Despite decades of study, the biological roles of cholesterol in the retina have yet to be fully elucidated. In the course of our studies of cholesterol biosynthesis and metabolism in the retina (reviewed in: Fliesler and Keller 1997; Fliesler 2002), we asked two fundamental questions: 1) What are the consequences of depleting the retina of its endogenous cholesterol, with regard to its development, structure, and function; and 2) Can sterols other than cholesterol support the normal development, structure and function of the retina? Given the information provided above, we reasoned that disrupting cholesterol biosynthesis should have significant and deleterious consequences on retinal development, histological and ultrastructural organization, and electrophysiological function. Herein, we show that these expectations were born out, using a pharmacologically induced rat model of SLOS.

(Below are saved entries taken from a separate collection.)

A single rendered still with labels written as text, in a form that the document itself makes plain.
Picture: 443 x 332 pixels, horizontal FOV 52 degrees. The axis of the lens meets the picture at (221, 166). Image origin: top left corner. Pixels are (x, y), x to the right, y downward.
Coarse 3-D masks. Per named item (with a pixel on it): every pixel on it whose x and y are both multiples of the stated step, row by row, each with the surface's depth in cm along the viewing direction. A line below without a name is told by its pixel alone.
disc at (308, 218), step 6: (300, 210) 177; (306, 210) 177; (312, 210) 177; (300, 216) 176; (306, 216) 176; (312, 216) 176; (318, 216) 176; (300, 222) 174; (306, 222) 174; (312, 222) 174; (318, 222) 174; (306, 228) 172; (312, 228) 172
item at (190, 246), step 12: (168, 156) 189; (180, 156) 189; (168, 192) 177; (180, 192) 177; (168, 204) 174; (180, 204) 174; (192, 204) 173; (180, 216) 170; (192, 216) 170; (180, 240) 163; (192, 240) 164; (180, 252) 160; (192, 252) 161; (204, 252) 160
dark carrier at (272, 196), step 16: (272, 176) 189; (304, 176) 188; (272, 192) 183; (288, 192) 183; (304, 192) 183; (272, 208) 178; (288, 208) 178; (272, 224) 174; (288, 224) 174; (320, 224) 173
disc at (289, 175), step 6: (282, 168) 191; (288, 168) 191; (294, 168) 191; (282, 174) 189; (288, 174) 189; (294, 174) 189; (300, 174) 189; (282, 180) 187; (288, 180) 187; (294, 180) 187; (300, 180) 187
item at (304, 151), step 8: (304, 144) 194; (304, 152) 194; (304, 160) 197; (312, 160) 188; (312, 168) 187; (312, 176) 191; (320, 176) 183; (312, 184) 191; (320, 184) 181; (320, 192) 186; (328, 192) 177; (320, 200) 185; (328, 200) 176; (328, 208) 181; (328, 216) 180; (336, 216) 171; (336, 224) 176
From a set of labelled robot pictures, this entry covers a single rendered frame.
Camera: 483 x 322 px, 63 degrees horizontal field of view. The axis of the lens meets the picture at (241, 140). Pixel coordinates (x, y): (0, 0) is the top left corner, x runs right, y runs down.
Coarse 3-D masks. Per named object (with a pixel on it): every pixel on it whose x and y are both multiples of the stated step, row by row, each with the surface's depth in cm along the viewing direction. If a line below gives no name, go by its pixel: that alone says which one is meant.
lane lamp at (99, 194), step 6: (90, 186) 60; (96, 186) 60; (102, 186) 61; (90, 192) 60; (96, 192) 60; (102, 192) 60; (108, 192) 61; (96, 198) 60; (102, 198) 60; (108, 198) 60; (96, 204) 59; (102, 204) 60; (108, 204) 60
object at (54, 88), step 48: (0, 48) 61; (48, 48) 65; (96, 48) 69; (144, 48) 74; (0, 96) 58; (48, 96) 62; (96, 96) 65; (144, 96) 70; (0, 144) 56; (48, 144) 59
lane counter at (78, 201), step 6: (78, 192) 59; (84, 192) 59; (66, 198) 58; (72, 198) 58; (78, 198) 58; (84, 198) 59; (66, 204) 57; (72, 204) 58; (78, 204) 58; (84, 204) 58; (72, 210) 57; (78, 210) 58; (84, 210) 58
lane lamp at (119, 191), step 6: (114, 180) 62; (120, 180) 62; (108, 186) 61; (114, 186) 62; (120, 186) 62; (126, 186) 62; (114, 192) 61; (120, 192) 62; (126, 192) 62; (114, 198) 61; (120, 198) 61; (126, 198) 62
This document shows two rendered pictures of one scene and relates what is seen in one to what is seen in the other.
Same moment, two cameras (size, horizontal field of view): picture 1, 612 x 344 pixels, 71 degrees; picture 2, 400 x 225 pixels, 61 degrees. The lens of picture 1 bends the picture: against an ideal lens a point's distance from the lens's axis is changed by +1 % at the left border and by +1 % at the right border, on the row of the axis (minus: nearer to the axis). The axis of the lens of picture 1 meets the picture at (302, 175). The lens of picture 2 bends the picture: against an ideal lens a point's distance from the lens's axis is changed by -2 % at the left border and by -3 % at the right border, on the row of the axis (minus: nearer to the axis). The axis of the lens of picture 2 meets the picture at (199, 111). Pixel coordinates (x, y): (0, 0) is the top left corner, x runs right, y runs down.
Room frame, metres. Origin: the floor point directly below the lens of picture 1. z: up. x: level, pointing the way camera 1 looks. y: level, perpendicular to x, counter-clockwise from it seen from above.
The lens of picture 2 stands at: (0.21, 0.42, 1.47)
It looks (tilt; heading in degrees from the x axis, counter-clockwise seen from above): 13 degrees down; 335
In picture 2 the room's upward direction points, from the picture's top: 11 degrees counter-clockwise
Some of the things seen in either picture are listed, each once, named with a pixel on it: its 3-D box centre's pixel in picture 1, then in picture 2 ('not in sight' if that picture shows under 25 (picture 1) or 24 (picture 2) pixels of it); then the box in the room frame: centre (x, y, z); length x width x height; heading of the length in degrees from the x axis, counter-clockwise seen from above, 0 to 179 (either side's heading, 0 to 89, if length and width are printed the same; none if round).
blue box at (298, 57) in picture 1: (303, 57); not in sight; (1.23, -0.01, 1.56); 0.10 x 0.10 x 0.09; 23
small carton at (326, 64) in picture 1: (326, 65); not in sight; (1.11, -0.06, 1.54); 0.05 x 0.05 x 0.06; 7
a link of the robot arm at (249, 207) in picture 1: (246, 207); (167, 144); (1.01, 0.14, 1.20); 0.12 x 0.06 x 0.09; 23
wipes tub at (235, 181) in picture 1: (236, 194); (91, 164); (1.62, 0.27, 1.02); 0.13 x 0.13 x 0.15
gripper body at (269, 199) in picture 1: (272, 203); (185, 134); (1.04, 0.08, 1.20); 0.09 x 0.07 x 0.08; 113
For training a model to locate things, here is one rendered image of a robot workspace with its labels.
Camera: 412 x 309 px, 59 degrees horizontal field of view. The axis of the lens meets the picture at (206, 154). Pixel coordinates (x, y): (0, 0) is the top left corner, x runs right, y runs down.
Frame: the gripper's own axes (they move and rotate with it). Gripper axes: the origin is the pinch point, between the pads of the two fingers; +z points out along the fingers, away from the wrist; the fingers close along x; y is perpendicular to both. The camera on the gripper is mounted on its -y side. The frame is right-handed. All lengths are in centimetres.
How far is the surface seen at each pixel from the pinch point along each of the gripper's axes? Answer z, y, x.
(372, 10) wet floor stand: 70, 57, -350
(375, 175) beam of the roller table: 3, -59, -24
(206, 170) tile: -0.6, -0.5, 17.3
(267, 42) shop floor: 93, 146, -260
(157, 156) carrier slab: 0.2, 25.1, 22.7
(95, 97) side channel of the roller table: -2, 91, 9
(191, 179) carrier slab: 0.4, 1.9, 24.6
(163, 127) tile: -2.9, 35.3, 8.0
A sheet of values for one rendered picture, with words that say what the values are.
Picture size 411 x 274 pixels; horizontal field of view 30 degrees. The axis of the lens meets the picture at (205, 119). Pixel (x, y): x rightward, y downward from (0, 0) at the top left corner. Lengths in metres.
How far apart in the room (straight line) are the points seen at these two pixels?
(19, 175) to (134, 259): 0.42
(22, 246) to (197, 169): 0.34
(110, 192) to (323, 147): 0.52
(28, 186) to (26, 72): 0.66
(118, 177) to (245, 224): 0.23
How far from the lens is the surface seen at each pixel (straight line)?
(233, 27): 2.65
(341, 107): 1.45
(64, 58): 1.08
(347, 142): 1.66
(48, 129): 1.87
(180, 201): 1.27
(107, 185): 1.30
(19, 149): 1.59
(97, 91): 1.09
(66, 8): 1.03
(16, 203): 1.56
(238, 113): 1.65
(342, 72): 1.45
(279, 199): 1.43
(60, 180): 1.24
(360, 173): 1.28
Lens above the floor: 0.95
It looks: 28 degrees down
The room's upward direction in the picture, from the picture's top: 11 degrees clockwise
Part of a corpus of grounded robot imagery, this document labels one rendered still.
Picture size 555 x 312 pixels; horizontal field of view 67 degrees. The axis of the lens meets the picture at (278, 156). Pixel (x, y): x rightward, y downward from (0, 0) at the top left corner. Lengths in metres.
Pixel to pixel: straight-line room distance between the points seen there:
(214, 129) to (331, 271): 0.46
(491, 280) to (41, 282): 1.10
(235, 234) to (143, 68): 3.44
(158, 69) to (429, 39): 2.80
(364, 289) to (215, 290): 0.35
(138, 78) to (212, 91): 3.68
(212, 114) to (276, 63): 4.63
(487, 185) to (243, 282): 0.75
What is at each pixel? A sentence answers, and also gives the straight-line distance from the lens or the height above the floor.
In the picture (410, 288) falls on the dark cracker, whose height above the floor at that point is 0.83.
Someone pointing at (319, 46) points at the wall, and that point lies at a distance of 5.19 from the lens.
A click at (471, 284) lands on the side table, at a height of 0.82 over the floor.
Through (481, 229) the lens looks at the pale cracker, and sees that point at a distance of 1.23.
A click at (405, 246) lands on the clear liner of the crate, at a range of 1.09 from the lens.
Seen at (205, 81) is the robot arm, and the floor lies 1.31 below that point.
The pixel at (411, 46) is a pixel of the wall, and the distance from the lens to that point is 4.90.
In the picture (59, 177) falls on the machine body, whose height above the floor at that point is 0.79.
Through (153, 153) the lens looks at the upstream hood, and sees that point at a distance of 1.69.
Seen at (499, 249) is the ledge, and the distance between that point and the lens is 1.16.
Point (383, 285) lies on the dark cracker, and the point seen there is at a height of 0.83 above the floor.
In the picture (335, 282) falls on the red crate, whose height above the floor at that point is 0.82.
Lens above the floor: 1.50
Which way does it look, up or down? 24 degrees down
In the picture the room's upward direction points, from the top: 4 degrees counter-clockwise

1.2 The AY9944 Rat Model of SLOS: Biochemical Findings

Studies performed in the 1960s (reviewed in: Gofflot 2002) demonstrated that treatment of rodents (mice and rats) with inhibitors of cholesterol biosynthesis had profound effects on embryogenesis and early postnatal development. One of these inhibitors was AY9944 (trans-1,4-bis(2-chlorobenaminomethyl)cyclohexane dihydrochloride), a relatively selective inhibitor of DHCR7 (Dvornik et al 1963; Givner and Dvornik D 1965), the same enzyme as is defective in SLOS (see Fig. 1). With the elucidation in 1993–94 of the link between defective cholesterol biosynthesis and SLOS, it became evident that treatment of rodents with such inhibitors could yield a model of SLOS (Xu et al 1995; Kolf-Clauw et al 1996). Typically, however, those rodent models tended not to be viable for more than a few days to a week.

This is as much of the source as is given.